Instructions to follow -
Leave the pictures out, and transcribe the material below exactly from the line with "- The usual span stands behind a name" to the line with "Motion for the", both lines included.

Extracted data -

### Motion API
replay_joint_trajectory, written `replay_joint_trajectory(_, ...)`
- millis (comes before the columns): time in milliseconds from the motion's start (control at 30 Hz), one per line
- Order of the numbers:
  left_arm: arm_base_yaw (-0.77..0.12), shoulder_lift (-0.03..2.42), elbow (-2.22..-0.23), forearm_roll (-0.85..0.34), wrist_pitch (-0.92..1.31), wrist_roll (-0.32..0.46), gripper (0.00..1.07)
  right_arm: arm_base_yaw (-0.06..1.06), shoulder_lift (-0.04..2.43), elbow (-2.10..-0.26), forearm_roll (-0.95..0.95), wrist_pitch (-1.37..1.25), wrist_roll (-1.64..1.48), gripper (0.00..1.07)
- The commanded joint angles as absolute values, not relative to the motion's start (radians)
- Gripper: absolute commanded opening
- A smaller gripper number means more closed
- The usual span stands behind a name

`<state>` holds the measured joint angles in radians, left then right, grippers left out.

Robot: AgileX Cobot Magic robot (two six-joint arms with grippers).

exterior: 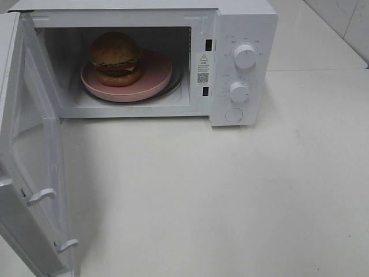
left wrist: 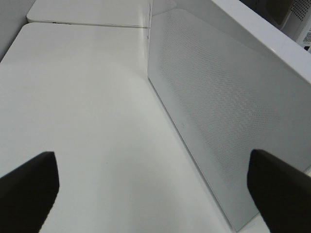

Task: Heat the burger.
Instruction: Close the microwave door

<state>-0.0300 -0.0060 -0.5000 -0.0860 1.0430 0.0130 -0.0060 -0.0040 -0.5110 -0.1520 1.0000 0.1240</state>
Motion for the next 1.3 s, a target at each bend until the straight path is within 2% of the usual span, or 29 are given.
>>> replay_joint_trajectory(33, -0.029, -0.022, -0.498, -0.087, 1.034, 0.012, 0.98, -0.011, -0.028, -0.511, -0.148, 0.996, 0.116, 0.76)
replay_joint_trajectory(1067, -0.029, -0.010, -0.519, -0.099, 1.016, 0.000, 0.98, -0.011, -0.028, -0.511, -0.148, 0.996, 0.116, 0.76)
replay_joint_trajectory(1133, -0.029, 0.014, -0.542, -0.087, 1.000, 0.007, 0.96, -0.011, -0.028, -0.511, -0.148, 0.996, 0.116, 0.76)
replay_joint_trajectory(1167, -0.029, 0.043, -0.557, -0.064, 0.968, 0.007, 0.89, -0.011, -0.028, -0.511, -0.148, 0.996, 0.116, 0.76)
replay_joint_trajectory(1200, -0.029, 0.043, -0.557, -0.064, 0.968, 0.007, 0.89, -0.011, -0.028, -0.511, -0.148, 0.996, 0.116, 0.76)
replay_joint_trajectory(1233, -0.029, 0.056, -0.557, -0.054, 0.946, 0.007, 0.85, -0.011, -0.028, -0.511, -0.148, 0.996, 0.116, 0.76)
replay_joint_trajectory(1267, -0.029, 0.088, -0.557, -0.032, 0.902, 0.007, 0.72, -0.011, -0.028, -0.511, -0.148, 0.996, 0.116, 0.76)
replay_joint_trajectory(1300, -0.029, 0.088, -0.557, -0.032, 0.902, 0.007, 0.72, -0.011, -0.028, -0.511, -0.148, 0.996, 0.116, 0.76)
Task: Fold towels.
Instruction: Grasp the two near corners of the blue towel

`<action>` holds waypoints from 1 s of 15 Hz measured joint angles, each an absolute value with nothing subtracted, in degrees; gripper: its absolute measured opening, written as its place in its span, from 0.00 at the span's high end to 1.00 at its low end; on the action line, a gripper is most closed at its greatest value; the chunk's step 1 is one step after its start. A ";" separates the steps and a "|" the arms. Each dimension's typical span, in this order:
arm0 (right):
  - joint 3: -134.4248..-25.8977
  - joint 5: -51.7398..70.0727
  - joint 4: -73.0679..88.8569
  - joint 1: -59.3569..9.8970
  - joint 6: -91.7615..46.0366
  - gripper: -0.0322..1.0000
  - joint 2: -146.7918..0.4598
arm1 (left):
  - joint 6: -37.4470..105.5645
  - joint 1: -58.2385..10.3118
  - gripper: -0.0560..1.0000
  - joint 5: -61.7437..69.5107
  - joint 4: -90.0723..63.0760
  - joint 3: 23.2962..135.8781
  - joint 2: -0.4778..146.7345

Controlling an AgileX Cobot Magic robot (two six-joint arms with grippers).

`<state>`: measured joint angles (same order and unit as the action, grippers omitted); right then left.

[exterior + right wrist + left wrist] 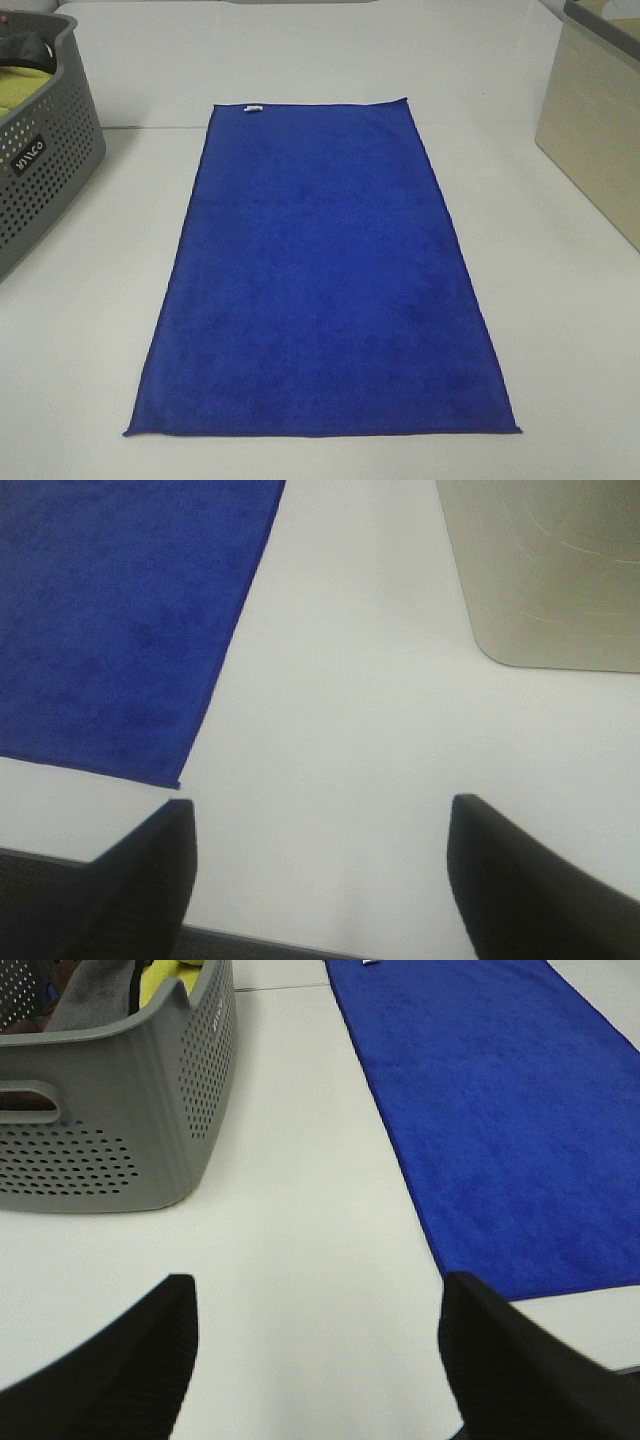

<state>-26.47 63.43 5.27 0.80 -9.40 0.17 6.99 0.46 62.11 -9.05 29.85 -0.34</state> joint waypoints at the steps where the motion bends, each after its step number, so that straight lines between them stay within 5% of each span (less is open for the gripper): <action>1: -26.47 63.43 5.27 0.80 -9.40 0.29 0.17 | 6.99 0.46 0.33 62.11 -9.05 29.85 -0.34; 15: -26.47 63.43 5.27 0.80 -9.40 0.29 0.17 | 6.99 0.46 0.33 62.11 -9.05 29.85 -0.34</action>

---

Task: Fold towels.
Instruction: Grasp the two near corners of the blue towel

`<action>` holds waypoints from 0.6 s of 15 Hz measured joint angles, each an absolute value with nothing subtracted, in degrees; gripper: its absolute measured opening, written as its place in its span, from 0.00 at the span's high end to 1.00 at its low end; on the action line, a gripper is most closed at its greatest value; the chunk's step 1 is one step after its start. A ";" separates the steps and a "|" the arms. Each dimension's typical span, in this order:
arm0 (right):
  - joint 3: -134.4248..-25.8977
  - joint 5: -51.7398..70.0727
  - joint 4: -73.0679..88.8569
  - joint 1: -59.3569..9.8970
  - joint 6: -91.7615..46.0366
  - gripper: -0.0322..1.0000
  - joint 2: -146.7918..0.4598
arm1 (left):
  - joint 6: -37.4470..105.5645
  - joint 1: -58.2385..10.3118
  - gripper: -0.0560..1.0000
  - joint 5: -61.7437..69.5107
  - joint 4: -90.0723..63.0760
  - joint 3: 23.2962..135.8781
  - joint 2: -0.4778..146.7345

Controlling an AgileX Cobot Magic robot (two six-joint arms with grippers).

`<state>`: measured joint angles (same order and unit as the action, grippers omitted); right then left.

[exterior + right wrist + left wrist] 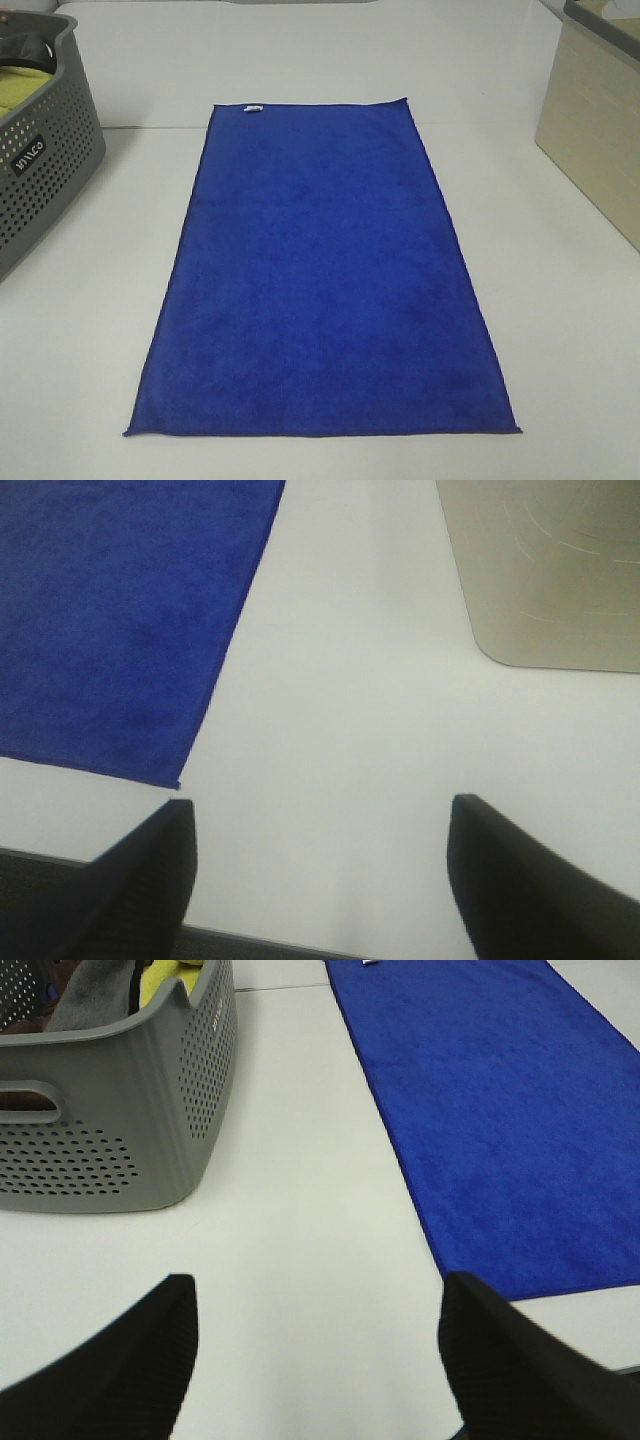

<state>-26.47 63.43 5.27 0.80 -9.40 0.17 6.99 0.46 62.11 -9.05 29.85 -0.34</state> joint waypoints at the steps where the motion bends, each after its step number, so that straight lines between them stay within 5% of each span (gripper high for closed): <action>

Expected output -
- The usual span stands behind a name

`<state>` holds the measured joint angles in radians, left then right, grippers left out.

Robot: AgileX Cobot Magic robot (two six-joint arms with grippers).

exterior: 
left wrist: 

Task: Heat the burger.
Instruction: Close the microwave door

<state>-0.0300 -0.0060 -0.5000 -0.0860 1.0430 0.0130 -0.0060 -0.0040 -0.5110 -0.1520 1.0000 0.1240</state>
Motion for the next 1.3 s, a target at each bend until the straight path is within 2% of the usual span, or 29 are given.

The answer given is complete.